The Achilles’ heel remains local tumor progression (LTP), with heterogeneous outcomes reported across centers. Rates range from 5% with ≥5 mm margins in the COLLISION trial (6), to as high as 70% in earlier real-word studies (8,9), historically exceeding those of surgery (10,11). As in radiation oncology and surgery, margins matter (12-14)—and ablation, as a local therapy, is no exception. Hence, the most important predictor of local tumor control is the ablative margins (15-17), and one of the most pressing challenges now is how to best assess them.

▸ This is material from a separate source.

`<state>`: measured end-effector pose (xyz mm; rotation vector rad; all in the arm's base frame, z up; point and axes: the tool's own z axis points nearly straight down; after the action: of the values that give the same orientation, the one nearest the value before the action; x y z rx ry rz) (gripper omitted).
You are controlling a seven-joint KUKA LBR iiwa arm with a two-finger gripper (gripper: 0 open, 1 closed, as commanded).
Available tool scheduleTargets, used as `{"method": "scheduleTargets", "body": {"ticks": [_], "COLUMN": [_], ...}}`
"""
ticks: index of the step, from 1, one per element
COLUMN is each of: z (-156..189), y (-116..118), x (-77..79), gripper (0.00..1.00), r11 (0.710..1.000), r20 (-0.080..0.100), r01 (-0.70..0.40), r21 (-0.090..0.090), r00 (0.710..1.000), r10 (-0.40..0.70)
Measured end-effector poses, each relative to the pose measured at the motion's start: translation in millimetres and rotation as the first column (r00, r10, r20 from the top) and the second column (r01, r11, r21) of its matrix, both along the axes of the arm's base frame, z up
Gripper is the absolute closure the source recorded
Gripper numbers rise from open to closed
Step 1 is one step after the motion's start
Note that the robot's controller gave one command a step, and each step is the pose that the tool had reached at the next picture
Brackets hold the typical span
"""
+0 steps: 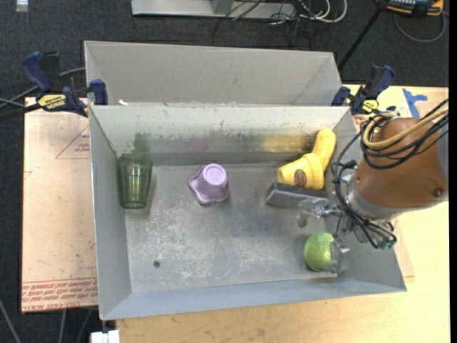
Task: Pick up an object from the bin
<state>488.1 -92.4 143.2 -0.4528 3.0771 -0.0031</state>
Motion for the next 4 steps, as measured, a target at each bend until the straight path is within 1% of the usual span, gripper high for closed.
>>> {"method": "scheduleTargets", "body": {"ticks": [1,2,3,4], "z": [-12,-45,-56,-56], "y": [-6,-26,-41,-41], "x": [1.9,5.9,-2.2,-2.1], "gripper": [0.00,0.00,1.00,1.00], "r11": [0.997,0.988,0.946,0.947], "r20": [0.004,0.002,0.012,0.012], "r01": [-0.082,-0.154,-0.322,-0.322], "r21": [-0.003,-0.005,-0.013,-0.013], "r00": [0.997,0.988,0.946,0.947], "r10": [0.082,0.154,0.323,0.322]}}
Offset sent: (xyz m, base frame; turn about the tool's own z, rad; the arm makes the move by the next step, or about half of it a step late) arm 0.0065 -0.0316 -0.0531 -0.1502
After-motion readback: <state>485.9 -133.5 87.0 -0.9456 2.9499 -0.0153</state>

The need for greater rigor in margin assessment is illustrated by a persistent contradiction in the ablation literature: many studies report high rates of “technical success”, yet disappointing LTP outcomes. If technical success has been achieved, why do tumors return so often? The answer lies in the subjectivity and ambiguity of visual assessment which unfortunately still dominates current clinical practice. Operators typically compare pre- and post-ablation scans side-by-side—an approach that is fundamentally flawed: subjective, unreliable, and prone to misjudgment (18). After a challenging procedure, there is a natural tendency to accept the result, to err on the side of reassurance. This human factor, familiar to anyone performing ablation, leads to hollow and biased conclusions.
Software-based quantification offers a solution. By incorporating image segmentation, registration, and fusion of pre- and post-ablation scans, these tools can calculate the minimal ablative margin (MAM)—defined as the shortest distance from the tumor boundary to the ablation zone edge. MAM is an objective, reproducible metric that anchors decisions in measurable reality. Retrospective studies have shown MAM offers superior performance versus visual assessment (18,19). However, no prospective randomized trial had evaluated the intraprocedural use of ablation confirmation software—until now.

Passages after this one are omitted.